The rambunctious Atlantic Ocean: nests of aircraft carriers at Mayport Naval Station that smelled like boiled potatoes and nautical paint, giant stingrays exploding out of the water like UFOs, Lynyrd Skynyrd’s Gimme Three Steps blaring out of dive bar speakers on the Jacksonville Beach boardwalk, riding the angry waves for hours on dime-store styrofoam floats, the summer sun roasting Daddy’s snow-white chicken legs until they were done enough to be served with coleslaw and baked beans.

The more rustic and peaceful Gulf of Mexico: trout fishing on the grass flats, eating smoked mullet out of greasy paper sacks, stuffing ourselves with boiled peanuts, swimming with porpoises in the Cedar Key channel, stumbling barefoot across oyster beds, and then wondering why we were trailing bloody tracks on the hot sand—all under an endless blue sea and sky that seemed one and the same. I’d be lying if I said much of this didn’t happen under the influence of cheap Cutty Sark scotch absconded from one dad’s off-limits liquor cabinet. But we always topped off the bottles with water so no one could ever tell (we were so smart that way).

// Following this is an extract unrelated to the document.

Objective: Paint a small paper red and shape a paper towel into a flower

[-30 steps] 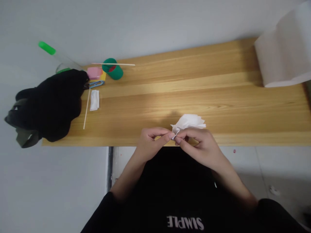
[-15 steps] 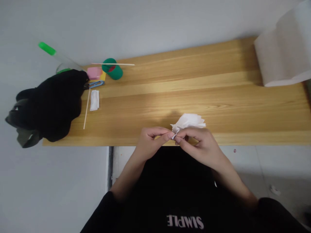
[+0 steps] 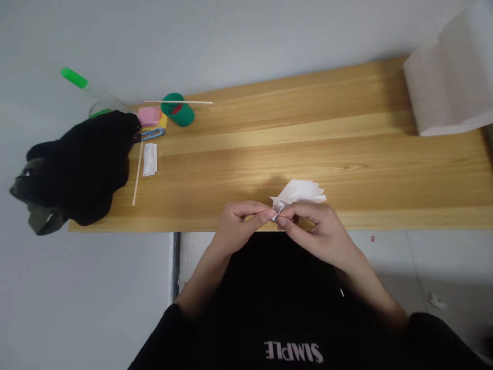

But then we do grow up, right?

A few decades downstream from these moments, it seems harder to stay hydrated in the heat of life. Lots of changes and unexpected turns—the ones that come with the somewhat drier, more cynical seasons of aging. But, lucky me (and I hope you, too). The reservoir of fond memories is still there to balance out the attitudinal seesaw. All I have to do is remember to read and heed the most important step in the label directions: just add, well, you know.